L'histoire de SoulStream Saga se déroule dans le royaume d'Alestria, capitale d'un conflit centenaire entre deux factions : les Mages et les Alchimistes. Des idéaux plein la bouche, de l'anarchie plein les rues, et des civils qui paient la note. Astarius Valcrest, ancien Mage reconverti à l'alchimie, a jadis forgé une épée mêlant les deux disciplines - l'Alchaeon - pour tenter d'unir ce que les autres s'évertuaient à diviser. Un siècle plus tard, le monde qu'il a bâti tient encore debout. Mais un roi sombrant dans la folie menace de tout effondrer, et la princesse Victoria Lockewell n'hésite pas à invoquer une incantation interdite pour ramener Astarius des morts.
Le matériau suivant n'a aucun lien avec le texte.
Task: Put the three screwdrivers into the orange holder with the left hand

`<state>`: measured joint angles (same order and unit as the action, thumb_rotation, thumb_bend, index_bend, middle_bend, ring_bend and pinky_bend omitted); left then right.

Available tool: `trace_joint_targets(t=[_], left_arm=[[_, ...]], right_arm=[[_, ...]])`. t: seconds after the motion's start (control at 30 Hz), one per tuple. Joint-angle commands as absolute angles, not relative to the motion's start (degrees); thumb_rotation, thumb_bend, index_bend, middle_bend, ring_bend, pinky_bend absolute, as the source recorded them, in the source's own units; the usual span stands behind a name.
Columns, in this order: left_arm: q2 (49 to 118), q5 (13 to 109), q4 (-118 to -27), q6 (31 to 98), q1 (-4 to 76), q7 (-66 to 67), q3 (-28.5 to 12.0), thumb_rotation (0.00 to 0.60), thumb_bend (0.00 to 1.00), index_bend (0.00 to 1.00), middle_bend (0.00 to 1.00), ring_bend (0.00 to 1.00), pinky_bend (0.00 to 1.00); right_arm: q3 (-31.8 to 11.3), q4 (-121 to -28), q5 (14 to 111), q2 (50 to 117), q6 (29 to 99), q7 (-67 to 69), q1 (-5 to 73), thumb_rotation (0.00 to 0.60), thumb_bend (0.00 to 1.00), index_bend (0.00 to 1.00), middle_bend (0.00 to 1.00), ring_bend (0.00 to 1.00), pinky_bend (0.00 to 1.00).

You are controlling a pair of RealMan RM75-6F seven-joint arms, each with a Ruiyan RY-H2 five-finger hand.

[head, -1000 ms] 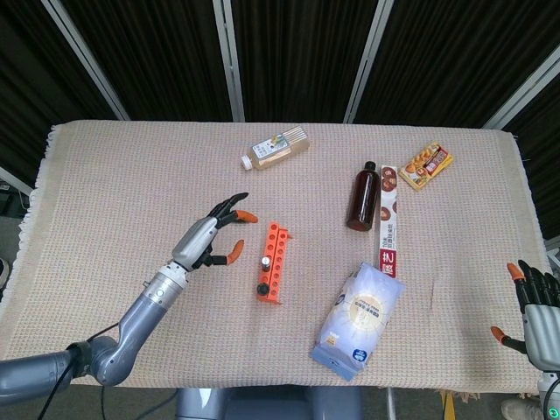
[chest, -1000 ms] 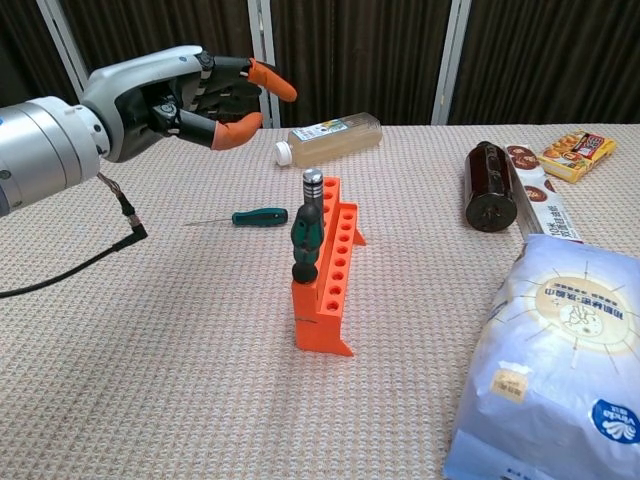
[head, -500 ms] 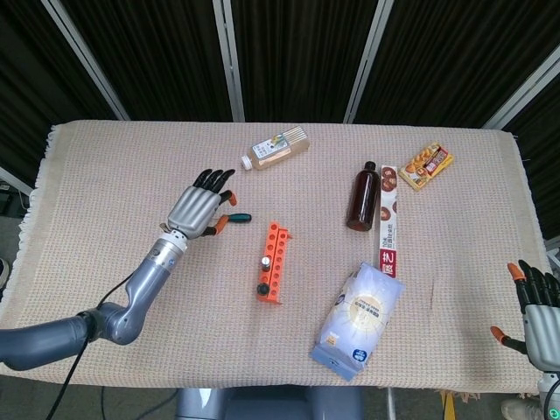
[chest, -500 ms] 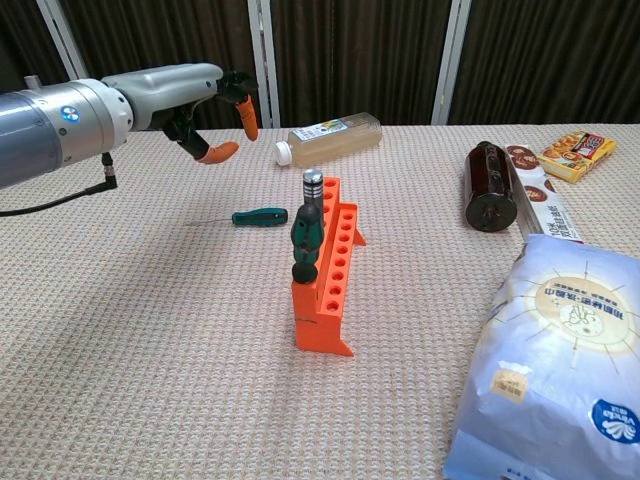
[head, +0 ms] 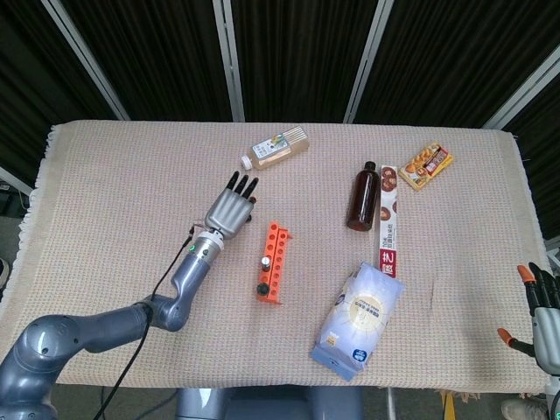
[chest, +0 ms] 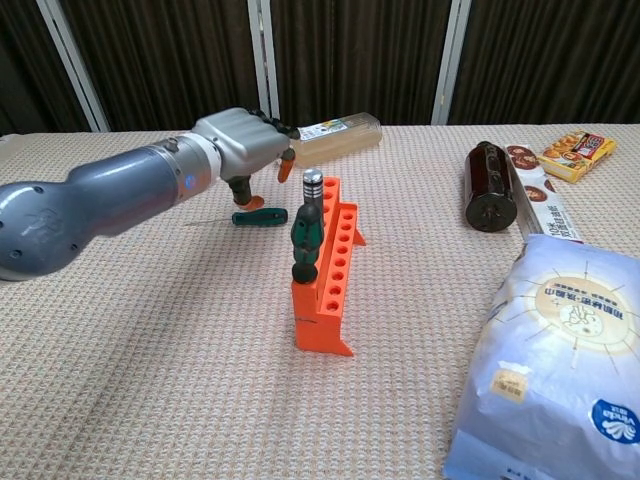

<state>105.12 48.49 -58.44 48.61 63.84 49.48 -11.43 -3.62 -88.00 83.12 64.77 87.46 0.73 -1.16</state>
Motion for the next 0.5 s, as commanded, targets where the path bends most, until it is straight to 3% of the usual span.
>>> trace_joint_targets(t=[0.03,0.5], left_arm=[[107.60,46.73,-55.83,47.50,65.24,50.99,-11.49,0.600,0.35,0.32,0.00,0.00,0.00],[111.54,42.87,-50.78,46.05,66.16,53.45,-12.37,0.600,0.35,0.31,0.00,0.00,0.00]], right_arm=[[-3.69,-87.86,82.85,64.69,87.51,0.89,-1.31,0.600,0.00,0.00,0.00,0.00,0.00],[-3.77,-87.40,82.13,64.56,87.45,1.35,-1.81,0.600,0.00,0.00,0.00,0.00,0.00]])
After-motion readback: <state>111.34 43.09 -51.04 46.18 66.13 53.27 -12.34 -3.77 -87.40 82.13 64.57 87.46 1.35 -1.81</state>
La démo, elle, ne raconte pas ça. Elle se situe bien avant : pendant la guerre, au plus fort du chaos. On y incarne Astarius à son niveau maximum, toutes capacités débloquées, dans ce qui fait office de préquelle jouable à l'histoire principale. Le choix est discutable sur le plan de la cohérence narrative - démarrer sur la fin avant de vendre le début - mais il permet au studio de montrer son système de combat dans toute son étendue dès les premières minutes. Un pari assumé.
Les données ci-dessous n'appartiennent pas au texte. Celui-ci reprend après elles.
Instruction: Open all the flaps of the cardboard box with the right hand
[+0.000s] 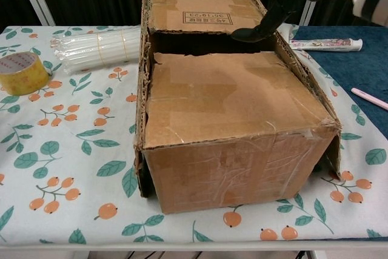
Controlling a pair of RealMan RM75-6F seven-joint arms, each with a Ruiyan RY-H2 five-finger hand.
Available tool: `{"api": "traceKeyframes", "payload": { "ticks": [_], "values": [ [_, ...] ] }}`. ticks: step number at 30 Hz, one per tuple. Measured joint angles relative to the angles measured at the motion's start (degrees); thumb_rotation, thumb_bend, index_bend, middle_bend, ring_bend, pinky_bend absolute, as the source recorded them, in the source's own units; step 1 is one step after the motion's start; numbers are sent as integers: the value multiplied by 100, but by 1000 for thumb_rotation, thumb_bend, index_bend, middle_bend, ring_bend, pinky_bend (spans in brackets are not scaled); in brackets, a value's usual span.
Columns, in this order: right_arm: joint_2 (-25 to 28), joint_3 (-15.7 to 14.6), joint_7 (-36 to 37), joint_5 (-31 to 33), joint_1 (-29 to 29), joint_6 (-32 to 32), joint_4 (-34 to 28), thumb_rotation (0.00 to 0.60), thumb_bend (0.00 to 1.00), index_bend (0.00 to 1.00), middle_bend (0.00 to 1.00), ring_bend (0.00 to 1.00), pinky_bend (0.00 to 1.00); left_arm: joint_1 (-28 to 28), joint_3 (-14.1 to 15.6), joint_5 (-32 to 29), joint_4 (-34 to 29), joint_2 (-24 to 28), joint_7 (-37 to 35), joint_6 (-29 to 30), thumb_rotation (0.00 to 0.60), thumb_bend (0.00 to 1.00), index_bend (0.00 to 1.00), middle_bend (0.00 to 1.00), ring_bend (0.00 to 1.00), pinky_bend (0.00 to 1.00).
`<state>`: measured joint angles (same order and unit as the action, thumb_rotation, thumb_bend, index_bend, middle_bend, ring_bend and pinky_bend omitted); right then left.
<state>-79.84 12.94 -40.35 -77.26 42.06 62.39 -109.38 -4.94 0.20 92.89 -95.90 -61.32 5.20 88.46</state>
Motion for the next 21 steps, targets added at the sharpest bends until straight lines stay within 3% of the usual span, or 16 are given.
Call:
{"api": "traceKeyframes", "payload": {
  "ticks": [21],
  "values": [
    [-1125, 134, -68, 617, 538, -77, 1746, 600, 190, 0, 0, 0, 0, 101, -19, -94, 438, 11, -512, 92, 511, 0, 63, 87, 101, 170]
  ]
}}
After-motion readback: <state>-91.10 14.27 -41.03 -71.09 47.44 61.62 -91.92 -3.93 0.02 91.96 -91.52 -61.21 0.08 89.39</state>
L'ambiance, elle, est franchement réussie. La Forêt Brûlée vit à peu près à la hauteur de son nom : des cadavres partout, des feux qui crépitent en arrière-plan, une atmosphère de chaos militaire qui n'a rien de propret. Les dialogues apportent de vrais moments de noirceur, avec une sobriété qui évite le mélo facile. Le jeu avertit d'ailleurs lui-même que le contenu inclut des scènes de mort, y compris d'enfants. Il ne joue pas les durs pour rien.